YOUR OBJECTIVE » Copy out the lines of the records below, and only those lines, from the one with "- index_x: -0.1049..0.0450" through the one with "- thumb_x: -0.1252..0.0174", exactly as they appear.
[Start of Attachment]
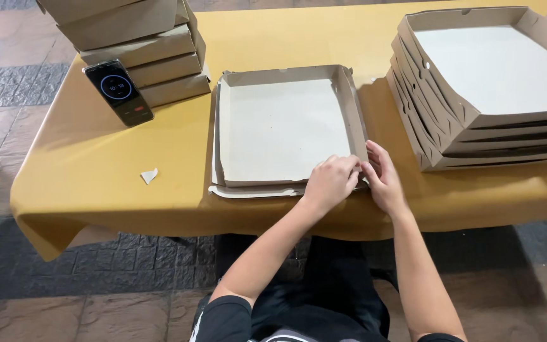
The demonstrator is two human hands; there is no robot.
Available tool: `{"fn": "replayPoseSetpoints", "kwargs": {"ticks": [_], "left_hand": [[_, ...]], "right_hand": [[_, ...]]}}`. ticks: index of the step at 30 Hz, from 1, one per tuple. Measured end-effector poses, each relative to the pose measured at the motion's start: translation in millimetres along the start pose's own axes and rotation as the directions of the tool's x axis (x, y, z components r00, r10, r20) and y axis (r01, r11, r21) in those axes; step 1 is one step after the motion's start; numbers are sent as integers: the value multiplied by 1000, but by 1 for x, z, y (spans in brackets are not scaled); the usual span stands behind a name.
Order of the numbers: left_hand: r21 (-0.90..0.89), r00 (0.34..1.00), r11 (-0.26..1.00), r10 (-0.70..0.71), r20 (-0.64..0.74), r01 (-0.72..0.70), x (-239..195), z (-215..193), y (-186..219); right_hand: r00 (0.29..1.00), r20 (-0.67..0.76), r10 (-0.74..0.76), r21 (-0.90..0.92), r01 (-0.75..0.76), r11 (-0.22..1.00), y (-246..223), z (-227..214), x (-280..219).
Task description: The person assembles flat cardboard boxes by folding and interlocking the side flaps. They repeatedly pick up a flat box, fold the sides into shape, and place the assembled box onto a growing stack on the table.
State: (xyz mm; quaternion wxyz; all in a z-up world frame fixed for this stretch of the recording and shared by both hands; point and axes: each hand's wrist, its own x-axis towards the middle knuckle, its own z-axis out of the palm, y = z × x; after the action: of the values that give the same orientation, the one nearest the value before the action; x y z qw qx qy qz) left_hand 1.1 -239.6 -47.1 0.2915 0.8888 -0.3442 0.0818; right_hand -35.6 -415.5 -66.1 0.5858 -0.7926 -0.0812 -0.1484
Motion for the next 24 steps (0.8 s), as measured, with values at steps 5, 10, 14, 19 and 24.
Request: {"fn": "replayPoseSetpoints", "kwargs": {"ticks": [5,10,14,19,24], "left_hand": [[139,999,990,-9,-51,16,5,11,-5],[80,999,997,-9,-41,12,6,0,-1],[22,998,999,-23,-62,25,-5,-18,-3],[39,993,998,-52,-110,57,-26,-53,-26],[112,973,986,-101,-209,127,-64,-96,-74]], "right_hand": [[999,-19,-47,-50,46,998,-10,4,-3],[992,-45,-120,-173,111,979,-6,4,-2],[989,-121,-81,-35,77,996,-10,5,-4],[969,-181,-167,-252,119,961,-31,22,-4],[913,-128,-387,-645,220,732,-54,56,-5]]}}
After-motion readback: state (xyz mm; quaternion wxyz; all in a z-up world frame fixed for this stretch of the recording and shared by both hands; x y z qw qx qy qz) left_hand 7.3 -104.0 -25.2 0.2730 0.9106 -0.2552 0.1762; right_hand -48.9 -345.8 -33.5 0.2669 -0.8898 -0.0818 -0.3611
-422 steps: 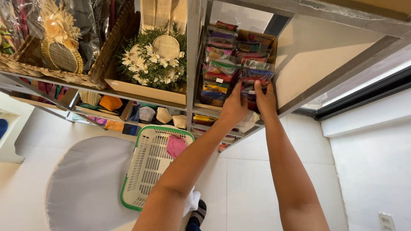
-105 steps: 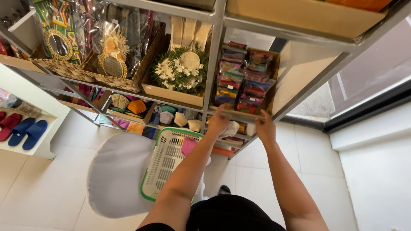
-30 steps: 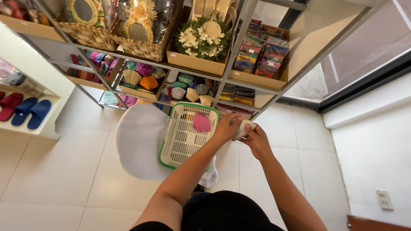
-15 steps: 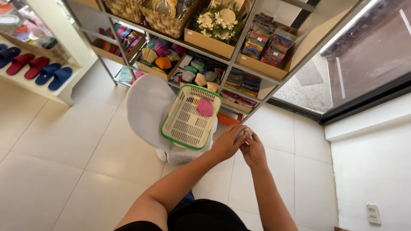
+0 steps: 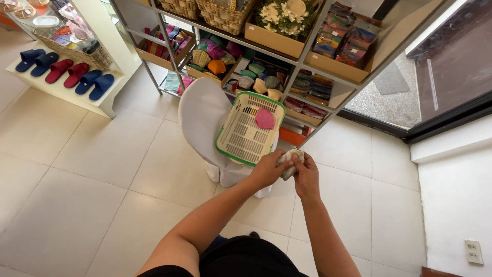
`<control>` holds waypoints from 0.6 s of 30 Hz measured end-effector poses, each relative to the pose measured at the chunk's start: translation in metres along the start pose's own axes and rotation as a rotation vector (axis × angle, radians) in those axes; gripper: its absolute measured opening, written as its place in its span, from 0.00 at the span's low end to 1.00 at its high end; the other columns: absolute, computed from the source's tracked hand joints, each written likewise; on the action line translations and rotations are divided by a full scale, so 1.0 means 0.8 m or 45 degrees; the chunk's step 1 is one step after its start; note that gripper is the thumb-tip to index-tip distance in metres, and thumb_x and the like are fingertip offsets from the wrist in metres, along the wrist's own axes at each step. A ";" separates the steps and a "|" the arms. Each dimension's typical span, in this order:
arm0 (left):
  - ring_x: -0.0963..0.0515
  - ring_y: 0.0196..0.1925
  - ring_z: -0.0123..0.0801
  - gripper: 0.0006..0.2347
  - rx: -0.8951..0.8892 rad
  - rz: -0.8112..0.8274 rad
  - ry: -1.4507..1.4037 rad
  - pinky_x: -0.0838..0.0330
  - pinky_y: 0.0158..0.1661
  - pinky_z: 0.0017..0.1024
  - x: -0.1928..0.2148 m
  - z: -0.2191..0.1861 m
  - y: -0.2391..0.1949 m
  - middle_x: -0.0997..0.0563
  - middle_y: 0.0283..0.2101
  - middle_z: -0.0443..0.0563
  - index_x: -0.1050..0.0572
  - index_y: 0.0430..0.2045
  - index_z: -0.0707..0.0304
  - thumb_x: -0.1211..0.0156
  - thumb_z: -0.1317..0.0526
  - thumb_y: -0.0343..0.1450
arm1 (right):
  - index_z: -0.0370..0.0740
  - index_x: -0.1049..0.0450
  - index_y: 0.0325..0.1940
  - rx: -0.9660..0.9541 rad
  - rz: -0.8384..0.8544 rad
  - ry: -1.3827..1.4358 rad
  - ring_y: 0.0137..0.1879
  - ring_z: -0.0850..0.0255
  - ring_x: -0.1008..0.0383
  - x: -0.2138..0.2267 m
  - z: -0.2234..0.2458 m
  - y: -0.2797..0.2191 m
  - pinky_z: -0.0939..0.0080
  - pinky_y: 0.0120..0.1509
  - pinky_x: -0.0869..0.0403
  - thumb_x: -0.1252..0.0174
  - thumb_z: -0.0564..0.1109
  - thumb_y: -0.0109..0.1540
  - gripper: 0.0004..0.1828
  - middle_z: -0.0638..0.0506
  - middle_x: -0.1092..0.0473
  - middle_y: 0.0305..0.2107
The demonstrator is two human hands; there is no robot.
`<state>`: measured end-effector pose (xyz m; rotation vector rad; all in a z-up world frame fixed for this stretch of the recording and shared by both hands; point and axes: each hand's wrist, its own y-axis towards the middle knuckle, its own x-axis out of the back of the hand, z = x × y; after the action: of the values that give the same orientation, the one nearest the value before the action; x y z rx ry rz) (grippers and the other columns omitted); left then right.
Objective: Organizing small packaged gift items on shelves and wiping down surfaces with a cloth.
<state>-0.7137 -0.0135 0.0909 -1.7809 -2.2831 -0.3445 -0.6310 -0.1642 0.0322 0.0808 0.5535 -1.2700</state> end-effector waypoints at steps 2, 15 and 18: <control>0.16 0.36 0.47 0.17 -0.024 0.003 -0.015 0.24 0.37 0.38 0.026 0.016 0.000 0.17 0.36 0.63 0.25 0.45 0.68 0.38 0.52 0.72 | 0.37 0.30 0.58 0.025 -0.007 -0.035 0.48 0.65 0.26 -0.040 0.005 -0.008 0.63 0.51 0.25 0.37 0.45 0.64 0.20 0.52 0.26 0.45; 0.18 0.37 0.45 0.13 -0.073 -0.216 -0.065 0.24 0.39 0.36 0.273 0.133 0.028 0.18 0.39 0.63 0.26 0.44 0.68 0.37 0.60 0.70 | 0.41 0.29 0.58 -0.093 -0.114 0.053 0.42 0.62 0.30 -0.217 -0.165 0.056 0.58 0.44 0.26 0.40 0.52 0.68 0.18 0.53 0.30 0.40; 0.19 0.38 0.47 0.11 -0.211 -0.318 -0.115 0.23 0.40 0.36 0.292 0.144 0.038 0.21 0.42 0.63 0.27 0.42 0.68 0.38 0.65 0.67 | 0.50 0.33 0.62 -0.319 -0.163 0.021 0.48 0.60 0.27 -0.280 -0.137 0.029 0.54 0.49 0.25 0.47 0.57 0.66 0.22 0.55 0.29 0.46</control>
<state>-0.7437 0.2451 0.0571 -1.6135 -2.6179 -0.5206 -0.6896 0.0791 0.0288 -0.1556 0.7375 -1.3146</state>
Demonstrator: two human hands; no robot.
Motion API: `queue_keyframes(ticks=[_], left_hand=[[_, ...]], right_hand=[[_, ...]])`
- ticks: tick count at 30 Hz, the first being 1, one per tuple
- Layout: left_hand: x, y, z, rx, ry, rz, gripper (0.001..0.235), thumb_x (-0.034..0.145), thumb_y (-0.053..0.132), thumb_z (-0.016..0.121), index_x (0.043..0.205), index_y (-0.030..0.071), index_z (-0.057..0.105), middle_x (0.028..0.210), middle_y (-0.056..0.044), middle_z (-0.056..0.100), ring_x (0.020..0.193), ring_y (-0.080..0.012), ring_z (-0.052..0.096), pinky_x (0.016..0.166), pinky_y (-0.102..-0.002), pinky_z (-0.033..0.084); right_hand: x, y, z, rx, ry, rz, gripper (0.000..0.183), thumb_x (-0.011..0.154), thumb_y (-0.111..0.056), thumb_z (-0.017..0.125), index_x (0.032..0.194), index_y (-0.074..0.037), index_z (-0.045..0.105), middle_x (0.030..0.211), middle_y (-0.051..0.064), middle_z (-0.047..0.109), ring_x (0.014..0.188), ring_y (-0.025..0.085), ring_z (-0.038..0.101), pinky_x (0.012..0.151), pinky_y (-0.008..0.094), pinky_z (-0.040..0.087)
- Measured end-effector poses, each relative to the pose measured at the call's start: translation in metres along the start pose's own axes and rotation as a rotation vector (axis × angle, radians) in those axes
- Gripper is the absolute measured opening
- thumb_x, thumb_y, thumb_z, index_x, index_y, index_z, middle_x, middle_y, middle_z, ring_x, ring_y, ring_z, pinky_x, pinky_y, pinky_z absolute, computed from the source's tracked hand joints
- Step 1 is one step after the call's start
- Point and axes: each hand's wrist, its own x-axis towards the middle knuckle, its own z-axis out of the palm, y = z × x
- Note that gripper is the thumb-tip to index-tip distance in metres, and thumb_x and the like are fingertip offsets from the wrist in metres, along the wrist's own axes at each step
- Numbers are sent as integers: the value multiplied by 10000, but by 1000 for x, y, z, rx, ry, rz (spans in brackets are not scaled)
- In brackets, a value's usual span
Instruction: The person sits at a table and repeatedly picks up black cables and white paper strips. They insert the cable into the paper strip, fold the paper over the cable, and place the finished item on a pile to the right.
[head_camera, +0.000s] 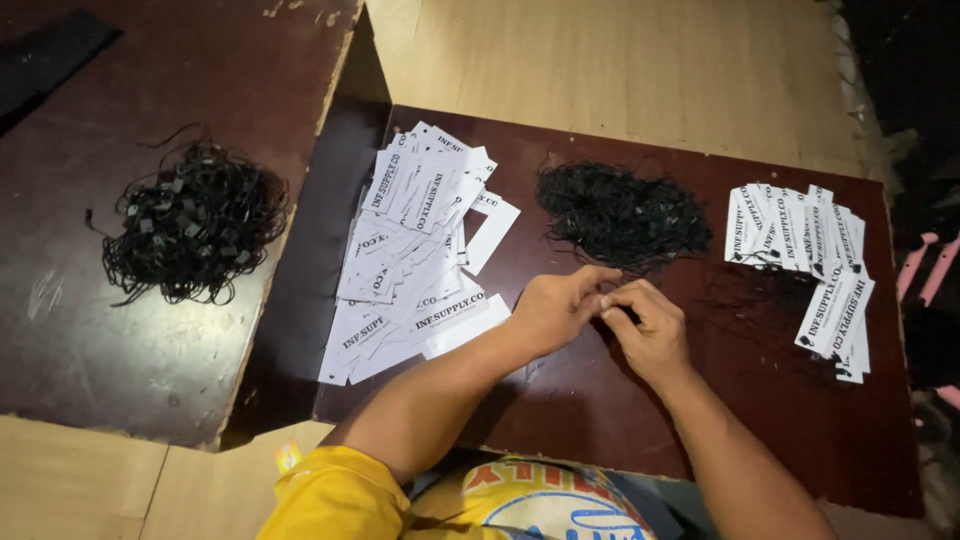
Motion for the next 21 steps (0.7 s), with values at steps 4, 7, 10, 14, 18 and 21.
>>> queue_keyframes(ticks=[4,7,10,14,18,21], left_hand=[[-3,-2,0,68,2,35,358,969,202,625,1325,217,595,820,-90,764,801,-336,747,741,-460,602],[-1,-3,0,64,56,65,324,929,176,662,1252,192,650,750,-49,751,734,-283,748,720,-387,603],[4,-4,-4,61,157,33,231,918,213,694,1148,204,704,747,-11,749,736,-225,746,713,-318,595],[14,-20,-17,177,321,-1,164,884,250,731,1047,228,735,818,27,748,813,-179,746,766,-300,588],[23,-28,-41,358,479,-40,172,850,203,754,1012,155,722,807,-35,681,791,-267,703,726,-384,571],[26,-38,-59,521,540,-79,245,829,220,778,1052,144,709,863,-65,638,827,-318,672,724,-439,556]], right_hand=[[3,-7,-1,-52,-29,-34,44,877,-25,753,890,-66,749,803,94,730,772,333,699,706,421,545],[4,-9,0,-67,-37,-40,67,913,10,700,870,-40,712,769,120,701,744,355,674,705,447,548],[1,-1,-1,-61,-15,0,63,943,-42,699,880,-42,701,778,136,681,762,364,669,716,453,544],[1,-2,-3,-26,-2,68,105,978,-65,681,881,-74,719,769,73,695,757,291,682,731,396,545],[0,1,-3,-50,-12,64,97,972,-71,686,881,-84,717,770,65,697,767,289,684,720,405,548],[1,-5,-1,-96,-11,31,71,946,-44,701,891,-85,719,768,69,683,754,293,674,718,416,549]])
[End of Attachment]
EXERCISE RESPONSE »
  - index_x: -0.1049..0.0450
  - index_y: 0.0325..0.1940
  - rx: -0.9660..0.9541 rad
  - rz: -0.8384..0.8544 rad
  - ry: -1.3827..1.4358 rad
  - ring_y: 0.0137..0.1879
  - ring_z: -0.0850..0.0255
  - ring_x: -0.1008..0.0383
  - x: -0.2138..0.2267 m
  - z: -0.2234..0.2458 m
  - y: -0.2797..0.2191 m
  - pinky_z: -0.0939..0.0080
  - pinky_y: 0.0120..0.1509
  - pinky_x: -0.0869..0.0403
  - thumb_x: -0.1252..0.0174

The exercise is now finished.